![]() |
Trençkot pardösülü biri kadın üç kişi karanlıkta, köprüde, gece ışığının altında buluşmuşlar, yüzü görülmeyen biri diğer ikisine silah doğrultmuş. Polisiye estetiğinin klişeleri öne çıkartılmış demek gerekiyor. Sahneyi gördüğümüz açı, hele o günler için yeni ve muammayı artırıcı türden istiflenmiş. Karanlık, renk olarak mavimsi-tramlı kurulmuş... Amaç, merak uyandırmakmış, bunu da başarmışlar.
![]() |
"Pulp
Kapağının 7 Emri" gibi bir şey uyduracağım…Pulp kapağı nasıl yapılır-nasıl olmalıdır gibi madde madde kurallar düşünmek istedim.

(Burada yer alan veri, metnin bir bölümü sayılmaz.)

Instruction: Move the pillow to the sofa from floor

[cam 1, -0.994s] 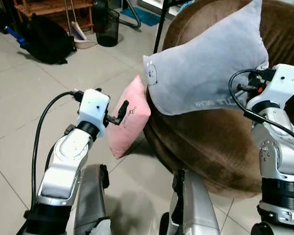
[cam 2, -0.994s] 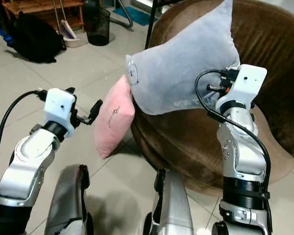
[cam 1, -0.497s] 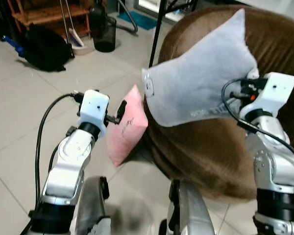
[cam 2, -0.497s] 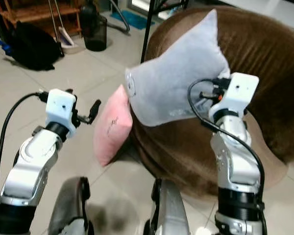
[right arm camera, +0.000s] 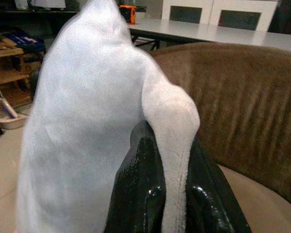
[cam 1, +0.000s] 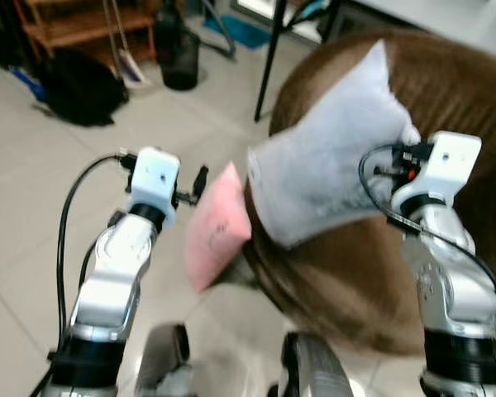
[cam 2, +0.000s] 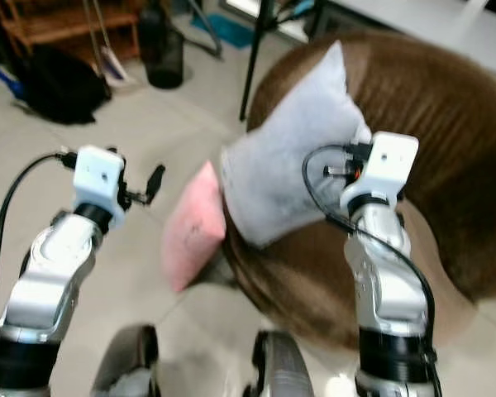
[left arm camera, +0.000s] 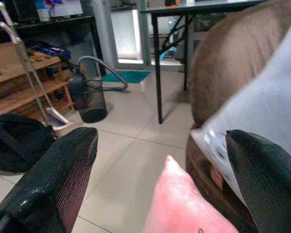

Birincisi, kapakta sahne donmuş gibi
olmalı ama aksiyon da içermelidir… İyi bir kapakta zaman durmuş gibi görünmeli
ama her şey hareket halinde hissedilmelidir. Silah çekilmiş, biri kaçmakta,
biri yakalanmak üzere vs. Mutlaka düğüm anı çizilmeli, başka bir âna izin verilmemelidir.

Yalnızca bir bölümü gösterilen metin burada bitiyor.